Para uma pessoa idosa, a queda pode assumir significados de decadência e fracasso gerados pela percepção da perda de capacidades do corpo potencializando sentimentos de vulnerabilidade, ameaça, humilhação e culpa. A resposta depressiva subseqüente é um resultado esperado15,16 (D).

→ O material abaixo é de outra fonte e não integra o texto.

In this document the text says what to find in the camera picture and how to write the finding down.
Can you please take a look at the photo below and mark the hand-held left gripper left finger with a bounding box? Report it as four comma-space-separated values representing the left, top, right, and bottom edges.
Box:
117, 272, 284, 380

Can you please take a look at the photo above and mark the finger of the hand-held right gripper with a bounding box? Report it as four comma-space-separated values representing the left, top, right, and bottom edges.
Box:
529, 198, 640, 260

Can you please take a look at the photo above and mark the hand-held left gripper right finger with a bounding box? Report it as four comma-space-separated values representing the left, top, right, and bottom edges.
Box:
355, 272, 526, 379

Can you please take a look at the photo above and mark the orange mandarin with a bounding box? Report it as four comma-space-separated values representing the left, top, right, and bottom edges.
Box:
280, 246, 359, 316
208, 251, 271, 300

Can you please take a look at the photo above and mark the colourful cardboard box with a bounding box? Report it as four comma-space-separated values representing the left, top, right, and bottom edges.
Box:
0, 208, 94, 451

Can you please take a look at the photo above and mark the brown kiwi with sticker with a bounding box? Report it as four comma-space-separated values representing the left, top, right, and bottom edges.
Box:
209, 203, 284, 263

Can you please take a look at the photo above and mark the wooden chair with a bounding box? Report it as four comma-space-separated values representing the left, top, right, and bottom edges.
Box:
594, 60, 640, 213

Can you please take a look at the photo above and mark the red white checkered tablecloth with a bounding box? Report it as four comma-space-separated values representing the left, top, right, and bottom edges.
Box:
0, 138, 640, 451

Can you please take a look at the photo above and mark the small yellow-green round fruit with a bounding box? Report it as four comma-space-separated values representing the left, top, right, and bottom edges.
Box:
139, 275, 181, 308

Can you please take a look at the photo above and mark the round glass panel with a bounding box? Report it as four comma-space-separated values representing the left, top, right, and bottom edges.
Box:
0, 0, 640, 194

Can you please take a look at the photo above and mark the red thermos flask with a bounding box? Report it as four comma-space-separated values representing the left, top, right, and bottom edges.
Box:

Aqueles que sofrem quedas apresentam um grande declínio funcional nas atividades de vida diária e nas atividades sociais, com aumento do risco de institucionalização10 (D). A fim de evitar a síndrome da imobilidade, por medo de andar é mister a intervenção psicológica. Esta pressupõe estudo atento e percepção compreensiva da realidade em questão, que devem orientar a organização de procedimentos técnicos articulados que, no seu conjunto, implique num planejamento realista que leve em conta as possibilidades e os limites gerados pela situação7,17(D). A ruptura com o cotidiano e a estranheza da nova situação de cuidados podem radicalizar a dissolução da identidade, desencadeando ou agravando alterações mentais18 (D).

PREVENÇÃO2-5,9,12,19-21(B)

A gravidade potencial das quedas nos idosos confere à prevenção um lugar privilegiado.

Seguem as diretrizes a serem tomadas:

1. Orientar o idoso sobre os riscos de queda e suas conseqüências. Esta informação poderá fazer a diferença entre cair ou não e, muitas vezes, entre a instalação ou não de uma capacidade.

2. Avaliação geriátrica global, com medidas corretivas adequadas enfocando:

  • função cognitiva;
  • estado psicológico (humor);
  • capacidade de viver só e executar as atividades de vida diária;
  • condição econômica.

3. Racionalização da prescrição e correção de doses e de combinações inadequadas.

4. Redução da ingestão de bebidas alcoólicas.

5. Avaliação anual: oftalmológica, da audição e da cavidade oral.

6. Avaliação rotineira da visão e dos pés.

7. Avaliação com nutricionista para correção dos distúrbios da nutrição.

8. Fisioterapia e exercícios físicos (inclusive em idosos frágeis) visando:

  • melhora do equilíbrio e da marcha;
  • fortalecimento da musculatura proximal dos membros inferiores;
  • melhora da amplitude articular;
  • alongamento e aumento da flexibilidade muscular;
  • atividades específicas para pacientes em cadeiras de rodas;
  • identificação dos pacientes que caem com freqüência, encorajando a superar o medo de nova queda através de um programa regular de exercícios. Idosos que se mantêm em atividade, minimizam as chances de cair e aumentam a densidade óssea evitando as fraturas.

9. Terapia ocupacional promovendo condições seguras no domicílio (local de maior partedas quedas em idosos); identificando “estresses ambientais” modificáveis; orientando, informando e instrumentalizando o idoso para o seu auto-cuidado e também os familiares e/ou cuidadores.

10. Denunciar suspeita de maus-tratos.

11. Correção de fatores de risco ambientais (por exemplo: instalação de barra de apoio no

banheiro e colocação de piso antiderrapante).

12. Medidas gerais de promoção de saúde:

  • prevenção e tratamento da osteoporose: cálcio, vitamina D e agentes anti-rearbsortivos;
  • imunização contra pneumonia e gripe;
  • orientação para evitar atividades de maior risco (descer escadas por exemplo) em idosos frágeis desacompanhados.

É consenso que a queda é um evento de causa multifatorial de alta complexidade terapêutica e de difícil prevenção, exigindo dessa forma uma abordagem multidisciplinar 1,5,22-24(D). O objetivo é manter a capacidade funcional da pessoa, entendendo esse novo conceito de saúde particularmente relevante para os idosos como a manutenção plena das habilidades físicas e mentais, prosseguindo com uma vida independente e autônoma 25(D).